Data excerpts
^^^^^^^^

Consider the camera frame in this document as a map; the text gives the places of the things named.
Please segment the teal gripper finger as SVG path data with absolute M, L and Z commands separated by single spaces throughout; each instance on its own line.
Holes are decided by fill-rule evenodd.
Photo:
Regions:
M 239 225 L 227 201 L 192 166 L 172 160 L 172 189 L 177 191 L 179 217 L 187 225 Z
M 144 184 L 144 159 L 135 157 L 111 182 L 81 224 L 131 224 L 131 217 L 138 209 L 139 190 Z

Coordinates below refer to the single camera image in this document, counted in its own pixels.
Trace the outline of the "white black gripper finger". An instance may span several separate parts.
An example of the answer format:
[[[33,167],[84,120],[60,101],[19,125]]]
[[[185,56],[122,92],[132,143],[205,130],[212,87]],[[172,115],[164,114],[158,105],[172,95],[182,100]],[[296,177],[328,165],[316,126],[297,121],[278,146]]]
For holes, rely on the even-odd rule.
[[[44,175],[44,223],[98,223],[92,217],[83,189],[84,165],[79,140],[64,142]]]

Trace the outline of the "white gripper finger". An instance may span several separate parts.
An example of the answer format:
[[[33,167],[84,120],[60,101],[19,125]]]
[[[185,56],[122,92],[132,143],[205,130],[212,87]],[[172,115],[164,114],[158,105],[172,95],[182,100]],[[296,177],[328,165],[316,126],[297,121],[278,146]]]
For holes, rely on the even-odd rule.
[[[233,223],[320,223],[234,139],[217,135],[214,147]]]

^^^^^^^^

* _YOUR OBJECTIVE_
Every line of data must be returned unchanged.

* _OUTPUT_
Consider the camera frame in this document as a map; the text gives the places of the things named.
Please segment the teal gripper finger as SVG path data with absolute M, L and Z commands separated by single spaces throughout; each instance on its own line.
Holes are decided by fill-rule evenodd.
Photo:
Regions:
M 239 225 L 227 201 L 192 166 L 172 160 L 172 189 L 177 191 L 179 217 L 187 225 Z
M 144 184 L 144 159 L 135 157 L 111 182 L 81 224 L 131 224 L 131 217 L 138 209 L 139 190 Z

Coordinates below refer to the single camera image in this document, counted in its own pixels.
Trace the outline of the "white black gripper finger". An instance may span several separate parts.
An example of the answer format:
[[[33,167],[84,120],[60,101],[19,125]]]
[[[185,56],[122,92],[132,143],[205,130],[212,87]],[[172,115],[164,114],[158,105],[172,95],[182,100]],[[296,177],[328,165],[316,126],[297,121],[278,146]]]
For holes, rely on the even-odd rule.
[[[44,175],[44,223],[98,223],[92,217],[83,189],[84,165],[79,140],[64,142]]]

Trace the outline of the "white gripper finger". An instance may span several separate parts.
An example of the answer format:
[[[33,167],[84,120],[60,101],[19,125]]]
[[[185,56],[122,92],[132,143],[205,130],[212,87]],[[172,115],[164,114],[158,105],[172,95],[182,100]],[[296,177],[328,165],[316,126],[297,121],[278,146]]]
For holes, rely on the even-odd rule.
[[[233,223],[320,223],[234,139],[217,135],[214,147]]]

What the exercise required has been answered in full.